▶ [TASK STATEMENT] The whole listing below needs to be retyped without a single change.

▶ [EXERCISE DATA]

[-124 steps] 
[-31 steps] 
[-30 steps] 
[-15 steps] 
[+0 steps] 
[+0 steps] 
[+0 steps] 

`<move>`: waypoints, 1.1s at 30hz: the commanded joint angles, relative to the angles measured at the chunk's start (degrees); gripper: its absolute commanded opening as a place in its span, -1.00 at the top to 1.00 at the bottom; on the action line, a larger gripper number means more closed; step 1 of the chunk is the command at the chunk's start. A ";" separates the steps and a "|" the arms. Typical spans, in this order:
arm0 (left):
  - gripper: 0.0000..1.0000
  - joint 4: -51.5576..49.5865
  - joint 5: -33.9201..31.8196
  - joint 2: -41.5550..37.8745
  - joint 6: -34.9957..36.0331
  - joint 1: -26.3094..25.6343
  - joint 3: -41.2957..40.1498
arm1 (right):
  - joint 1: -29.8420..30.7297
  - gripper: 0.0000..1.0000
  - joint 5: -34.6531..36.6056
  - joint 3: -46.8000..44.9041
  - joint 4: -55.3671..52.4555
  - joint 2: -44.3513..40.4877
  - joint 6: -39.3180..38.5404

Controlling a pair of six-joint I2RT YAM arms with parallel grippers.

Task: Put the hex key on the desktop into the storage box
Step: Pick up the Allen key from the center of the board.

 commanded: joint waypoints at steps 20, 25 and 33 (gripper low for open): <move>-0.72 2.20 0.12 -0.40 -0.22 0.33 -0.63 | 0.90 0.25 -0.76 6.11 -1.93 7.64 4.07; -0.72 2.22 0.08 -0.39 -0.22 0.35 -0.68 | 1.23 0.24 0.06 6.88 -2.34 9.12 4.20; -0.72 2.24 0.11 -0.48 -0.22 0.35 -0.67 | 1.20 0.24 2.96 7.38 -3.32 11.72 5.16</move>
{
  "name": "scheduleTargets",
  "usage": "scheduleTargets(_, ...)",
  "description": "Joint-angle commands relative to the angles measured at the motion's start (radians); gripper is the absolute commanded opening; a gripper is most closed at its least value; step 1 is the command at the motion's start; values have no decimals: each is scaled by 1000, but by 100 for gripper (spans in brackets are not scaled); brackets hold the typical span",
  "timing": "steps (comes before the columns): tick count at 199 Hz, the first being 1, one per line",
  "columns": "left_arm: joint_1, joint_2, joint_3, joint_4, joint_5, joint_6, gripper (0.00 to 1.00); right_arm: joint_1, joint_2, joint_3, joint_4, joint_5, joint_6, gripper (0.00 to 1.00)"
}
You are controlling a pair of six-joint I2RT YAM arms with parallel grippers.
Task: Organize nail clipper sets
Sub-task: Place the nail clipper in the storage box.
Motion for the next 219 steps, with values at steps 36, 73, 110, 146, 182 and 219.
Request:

▶ [EXERCISE SOLUTION]
[-124 steps] 
[-31 steps] 
[-30 steps] 
[-15 steps] 
[+0 steps] 
[+0 steps] 
[+0 steps] 

`<move>`: waypoints, 1.1s at 30hz: the commanded joint angles, relative to the angles measured at the chunk's start (degrees); gripper: its absolute commanded opening as a place in its span, -1.00 at the top to 1.00 at the bottom; on the action line, a larger gripper number means more closed; step 1 of the chunk is the command at the chunk's start. A ";" separates the steps and a "|" the arms. Typical spans, in this order:
arm0 (left):
  - gripper: 0.0000..1.0000
  - joint 4: -51.5576..49.5865
  - joint 5: -33.9201..31.8196
  - joint 2: -41.5550..37.8745
  - joint 6: -34.9957..36.0331
  - joint 1: -26.3094..25.6343
  - joint 3: -41.2957..40.1498
arm1 (right):
  - joint 1: -29.8420..30.7297
  - gripper: 0.0000..1.0000
  - joint 5: -34.6531..36.6056
  - joint 3: -46.8000..44.9041
  - joint 4: -55.3671..52.4555
  - joint 2: -44.3513..40.4877
  - joint 6: -39.3180..38.5404

Controlling a pair of six-joint I2RT YAM arms with parallel grippers.

Task: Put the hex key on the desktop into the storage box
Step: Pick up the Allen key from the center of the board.

 commanded: joint waypoints at steps 20, 25 and 33 (gripper low for open): <move>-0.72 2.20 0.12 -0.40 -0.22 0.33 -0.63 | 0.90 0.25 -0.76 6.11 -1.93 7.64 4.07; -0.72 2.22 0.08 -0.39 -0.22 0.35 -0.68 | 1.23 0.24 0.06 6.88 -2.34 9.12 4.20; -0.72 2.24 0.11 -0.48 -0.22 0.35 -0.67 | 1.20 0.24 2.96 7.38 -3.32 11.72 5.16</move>
{
  "name": "scheduleTargets",
  "usage": "scheduleTargets(_, ...)",
  "description": "Joint-angle commands relative to the angles measured at the motion's start (radians); gripper is the absolute commanded opening; a gripper is most closed at its least value; step 1 is the command at the motion's start; values have no decimals: each is scaled by 1000, but by 100 for gripper (spans in brackets are not scaled); brackets hold the typical span",
  "timing": "steps (comes before the columns): tick count at 199 Hz, the first being 1, one per line",
  "columns": "left_arm: joint_1, joint_2, joint_3, joint_4, joint_5, joint_6, gripper (0.00 to 1.00); right_arm: joint_1, joint_2, joint_3, joint_4, joint_5, joint_6, gripper (0.00 to 1.00)"
}
You are controlling a pair of six-joint I2RT YAM arms with parallel grippers.
Task: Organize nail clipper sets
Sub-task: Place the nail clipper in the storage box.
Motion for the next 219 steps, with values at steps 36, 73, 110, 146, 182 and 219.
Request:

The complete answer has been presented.